#### WHAT IS NEEDED
Nothing but the lines below between the line holding "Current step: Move" and the line holding "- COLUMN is", inclusive, should appear in the answer, each set down exactly.

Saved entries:
◆ ◆ ◆

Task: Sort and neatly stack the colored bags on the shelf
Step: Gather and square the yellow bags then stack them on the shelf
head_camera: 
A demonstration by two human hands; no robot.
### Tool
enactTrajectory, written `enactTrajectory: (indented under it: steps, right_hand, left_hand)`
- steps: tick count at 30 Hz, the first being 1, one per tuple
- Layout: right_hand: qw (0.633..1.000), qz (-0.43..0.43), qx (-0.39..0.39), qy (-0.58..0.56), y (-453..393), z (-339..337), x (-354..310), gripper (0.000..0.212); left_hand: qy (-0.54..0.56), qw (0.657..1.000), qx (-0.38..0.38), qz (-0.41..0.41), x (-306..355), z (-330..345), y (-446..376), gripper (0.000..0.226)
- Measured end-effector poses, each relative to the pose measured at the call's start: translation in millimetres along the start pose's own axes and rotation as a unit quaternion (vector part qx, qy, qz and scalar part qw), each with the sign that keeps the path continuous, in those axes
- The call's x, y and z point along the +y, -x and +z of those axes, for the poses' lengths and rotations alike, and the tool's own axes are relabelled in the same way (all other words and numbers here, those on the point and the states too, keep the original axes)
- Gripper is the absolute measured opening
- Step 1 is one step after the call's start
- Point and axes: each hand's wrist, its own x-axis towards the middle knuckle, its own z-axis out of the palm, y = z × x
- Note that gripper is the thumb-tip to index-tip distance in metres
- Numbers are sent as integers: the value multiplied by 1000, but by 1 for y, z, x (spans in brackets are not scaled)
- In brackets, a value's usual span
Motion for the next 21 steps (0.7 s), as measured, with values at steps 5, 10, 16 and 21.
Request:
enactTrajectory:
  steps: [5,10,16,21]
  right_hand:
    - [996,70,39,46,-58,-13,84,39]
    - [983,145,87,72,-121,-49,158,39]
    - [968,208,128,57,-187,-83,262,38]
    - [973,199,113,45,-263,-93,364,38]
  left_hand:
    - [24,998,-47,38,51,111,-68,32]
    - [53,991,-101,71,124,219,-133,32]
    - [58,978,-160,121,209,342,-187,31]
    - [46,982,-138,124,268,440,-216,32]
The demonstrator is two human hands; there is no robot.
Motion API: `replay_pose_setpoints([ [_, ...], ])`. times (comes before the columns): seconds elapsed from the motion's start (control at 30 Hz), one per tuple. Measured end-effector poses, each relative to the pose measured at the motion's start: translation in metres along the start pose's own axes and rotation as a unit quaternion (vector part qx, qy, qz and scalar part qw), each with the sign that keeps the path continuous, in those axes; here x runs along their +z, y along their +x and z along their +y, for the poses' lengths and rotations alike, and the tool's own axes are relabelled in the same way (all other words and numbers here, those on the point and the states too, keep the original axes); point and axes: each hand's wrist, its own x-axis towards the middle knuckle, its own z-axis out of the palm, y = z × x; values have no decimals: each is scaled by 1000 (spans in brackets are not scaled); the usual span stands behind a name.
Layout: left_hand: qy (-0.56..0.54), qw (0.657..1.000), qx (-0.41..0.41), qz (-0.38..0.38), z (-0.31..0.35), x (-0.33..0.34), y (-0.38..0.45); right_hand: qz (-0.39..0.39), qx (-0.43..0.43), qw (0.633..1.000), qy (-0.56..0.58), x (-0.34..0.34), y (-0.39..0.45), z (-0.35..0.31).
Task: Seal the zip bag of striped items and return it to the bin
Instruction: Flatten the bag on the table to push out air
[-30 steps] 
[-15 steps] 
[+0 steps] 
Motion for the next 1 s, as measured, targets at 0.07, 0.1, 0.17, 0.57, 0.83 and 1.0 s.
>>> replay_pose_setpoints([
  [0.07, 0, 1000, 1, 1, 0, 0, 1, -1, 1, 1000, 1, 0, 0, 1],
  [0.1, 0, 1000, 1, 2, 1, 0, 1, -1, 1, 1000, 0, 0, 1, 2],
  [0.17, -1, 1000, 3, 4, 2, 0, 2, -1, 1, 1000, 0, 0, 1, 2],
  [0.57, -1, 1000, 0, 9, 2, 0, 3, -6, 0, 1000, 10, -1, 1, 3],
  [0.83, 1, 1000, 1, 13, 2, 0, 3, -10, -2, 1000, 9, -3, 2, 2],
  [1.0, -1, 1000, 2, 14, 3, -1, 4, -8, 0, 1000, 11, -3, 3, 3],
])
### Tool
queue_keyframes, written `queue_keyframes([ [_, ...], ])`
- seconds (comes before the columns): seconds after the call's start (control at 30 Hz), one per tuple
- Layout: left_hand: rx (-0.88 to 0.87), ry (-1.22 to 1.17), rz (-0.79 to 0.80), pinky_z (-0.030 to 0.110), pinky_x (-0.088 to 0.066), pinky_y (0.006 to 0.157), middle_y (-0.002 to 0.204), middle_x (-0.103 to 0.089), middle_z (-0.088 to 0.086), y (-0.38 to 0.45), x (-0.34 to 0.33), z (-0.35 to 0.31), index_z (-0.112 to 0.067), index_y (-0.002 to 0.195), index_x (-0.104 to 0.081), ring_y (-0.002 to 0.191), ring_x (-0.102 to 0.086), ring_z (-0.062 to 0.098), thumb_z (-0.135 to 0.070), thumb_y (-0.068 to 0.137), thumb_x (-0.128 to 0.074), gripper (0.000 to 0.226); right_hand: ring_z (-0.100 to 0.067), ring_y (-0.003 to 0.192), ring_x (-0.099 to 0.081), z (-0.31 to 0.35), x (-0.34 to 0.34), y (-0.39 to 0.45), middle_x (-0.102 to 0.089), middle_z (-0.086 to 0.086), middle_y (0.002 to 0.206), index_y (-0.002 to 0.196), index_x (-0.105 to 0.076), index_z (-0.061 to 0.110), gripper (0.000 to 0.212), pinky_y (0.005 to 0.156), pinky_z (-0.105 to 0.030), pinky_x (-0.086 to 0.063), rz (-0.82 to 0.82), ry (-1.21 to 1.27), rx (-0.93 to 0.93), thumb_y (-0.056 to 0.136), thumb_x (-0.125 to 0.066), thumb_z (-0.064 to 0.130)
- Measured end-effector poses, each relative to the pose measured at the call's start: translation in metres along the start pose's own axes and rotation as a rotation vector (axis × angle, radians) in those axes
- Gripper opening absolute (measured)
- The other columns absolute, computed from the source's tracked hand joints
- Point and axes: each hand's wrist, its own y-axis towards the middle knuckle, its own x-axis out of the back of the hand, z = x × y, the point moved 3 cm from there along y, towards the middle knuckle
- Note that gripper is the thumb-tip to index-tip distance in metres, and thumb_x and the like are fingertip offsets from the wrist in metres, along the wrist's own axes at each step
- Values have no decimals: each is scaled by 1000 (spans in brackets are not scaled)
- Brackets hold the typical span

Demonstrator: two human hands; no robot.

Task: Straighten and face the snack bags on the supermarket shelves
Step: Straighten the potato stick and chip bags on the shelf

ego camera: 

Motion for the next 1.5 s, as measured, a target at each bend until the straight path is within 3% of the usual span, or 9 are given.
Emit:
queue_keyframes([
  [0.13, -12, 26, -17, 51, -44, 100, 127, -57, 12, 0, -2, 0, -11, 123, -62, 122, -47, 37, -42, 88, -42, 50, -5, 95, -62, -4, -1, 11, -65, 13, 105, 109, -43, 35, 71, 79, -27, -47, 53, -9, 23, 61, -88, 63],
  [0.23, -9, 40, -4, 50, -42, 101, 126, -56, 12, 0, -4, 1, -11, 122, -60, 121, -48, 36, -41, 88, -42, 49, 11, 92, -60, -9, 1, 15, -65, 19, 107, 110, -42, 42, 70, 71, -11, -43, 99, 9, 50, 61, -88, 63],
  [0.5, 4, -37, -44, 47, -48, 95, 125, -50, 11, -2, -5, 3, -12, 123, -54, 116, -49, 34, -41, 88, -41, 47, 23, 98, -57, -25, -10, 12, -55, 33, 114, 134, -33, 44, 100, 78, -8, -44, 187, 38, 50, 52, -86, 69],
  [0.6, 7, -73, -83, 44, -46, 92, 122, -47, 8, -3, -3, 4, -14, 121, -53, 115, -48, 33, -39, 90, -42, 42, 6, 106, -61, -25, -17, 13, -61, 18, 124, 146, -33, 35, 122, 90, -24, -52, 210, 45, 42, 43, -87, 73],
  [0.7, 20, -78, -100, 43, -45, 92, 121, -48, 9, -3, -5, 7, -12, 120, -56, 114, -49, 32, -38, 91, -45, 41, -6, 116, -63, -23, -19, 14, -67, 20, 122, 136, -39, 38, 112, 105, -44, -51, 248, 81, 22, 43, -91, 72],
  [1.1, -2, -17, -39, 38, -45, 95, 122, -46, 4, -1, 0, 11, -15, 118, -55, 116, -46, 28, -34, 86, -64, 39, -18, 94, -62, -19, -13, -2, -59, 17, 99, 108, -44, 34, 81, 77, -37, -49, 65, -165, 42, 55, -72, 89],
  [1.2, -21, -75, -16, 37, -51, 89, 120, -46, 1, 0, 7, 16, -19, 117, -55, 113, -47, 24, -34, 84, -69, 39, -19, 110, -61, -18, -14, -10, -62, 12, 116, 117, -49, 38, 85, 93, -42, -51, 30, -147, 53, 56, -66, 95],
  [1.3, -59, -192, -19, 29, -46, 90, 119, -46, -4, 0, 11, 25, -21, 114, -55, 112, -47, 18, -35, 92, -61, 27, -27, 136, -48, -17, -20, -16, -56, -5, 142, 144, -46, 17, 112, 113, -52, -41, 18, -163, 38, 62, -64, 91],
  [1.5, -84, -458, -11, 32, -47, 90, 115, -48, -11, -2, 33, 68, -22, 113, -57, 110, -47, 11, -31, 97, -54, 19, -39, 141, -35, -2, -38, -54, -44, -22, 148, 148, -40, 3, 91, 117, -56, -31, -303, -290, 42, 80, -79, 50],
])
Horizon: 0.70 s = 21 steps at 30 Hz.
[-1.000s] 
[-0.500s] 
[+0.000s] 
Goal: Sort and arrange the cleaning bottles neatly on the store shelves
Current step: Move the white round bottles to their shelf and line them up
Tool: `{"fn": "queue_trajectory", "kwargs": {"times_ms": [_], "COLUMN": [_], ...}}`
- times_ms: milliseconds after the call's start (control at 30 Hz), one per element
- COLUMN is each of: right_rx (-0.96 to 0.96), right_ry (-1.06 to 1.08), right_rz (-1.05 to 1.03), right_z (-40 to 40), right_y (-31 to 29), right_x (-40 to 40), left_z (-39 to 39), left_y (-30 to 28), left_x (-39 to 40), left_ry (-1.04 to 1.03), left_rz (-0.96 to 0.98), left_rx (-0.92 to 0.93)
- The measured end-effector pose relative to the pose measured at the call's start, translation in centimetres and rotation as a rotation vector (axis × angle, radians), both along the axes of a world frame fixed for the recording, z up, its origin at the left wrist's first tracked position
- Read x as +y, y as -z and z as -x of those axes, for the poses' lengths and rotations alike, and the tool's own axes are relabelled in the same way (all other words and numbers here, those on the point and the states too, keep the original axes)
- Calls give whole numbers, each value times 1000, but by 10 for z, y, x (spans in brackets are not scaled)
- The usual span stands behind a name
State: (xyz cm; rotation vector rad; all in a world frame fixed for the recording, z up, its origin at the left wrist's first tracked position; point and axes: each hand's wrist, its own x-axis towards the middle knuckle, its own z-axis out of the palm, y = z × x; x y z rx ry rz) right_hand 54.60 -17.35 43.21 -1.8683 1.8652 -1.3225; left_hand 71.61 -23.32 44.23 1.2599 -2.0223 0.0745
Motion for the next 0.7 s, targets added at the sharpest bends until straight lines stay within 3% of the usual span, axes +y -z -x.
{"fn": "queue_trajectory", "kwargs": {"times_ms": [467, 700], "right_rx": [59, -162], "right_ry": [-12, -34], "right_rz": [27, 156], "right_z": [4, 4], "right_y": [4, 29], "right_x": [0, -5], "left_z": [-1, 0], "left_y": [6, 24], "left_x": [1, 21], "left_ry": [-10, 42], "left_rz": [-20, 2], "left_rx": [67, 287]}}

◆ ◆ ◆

#### COMPLETED EXERCISE
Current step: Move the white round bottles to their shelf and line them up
Tool: `{"fn": "queue_trajectory", "kwargs": {"times_ms": [_], "COLUMN": [_], ...}}`
- times_ms: milliseconds after the call's start (control at 30 Hz), one per element
- COLUMN is each of: right_rx (-0.96 to 0.96), right_ry (-1.06 to 1.08), right_rz (-1.05 to 1.03), right_z (-40 to 40), right_y (-31 to 29), right_x (-40 to 40), left_z (-39 to 39), left_y (-30 to 28), left_x (-39 to 40), left_ry (-1.04 to 1.03), left_rz (-0.96 to 0.98), left_rx (-0.92 to 0.93)

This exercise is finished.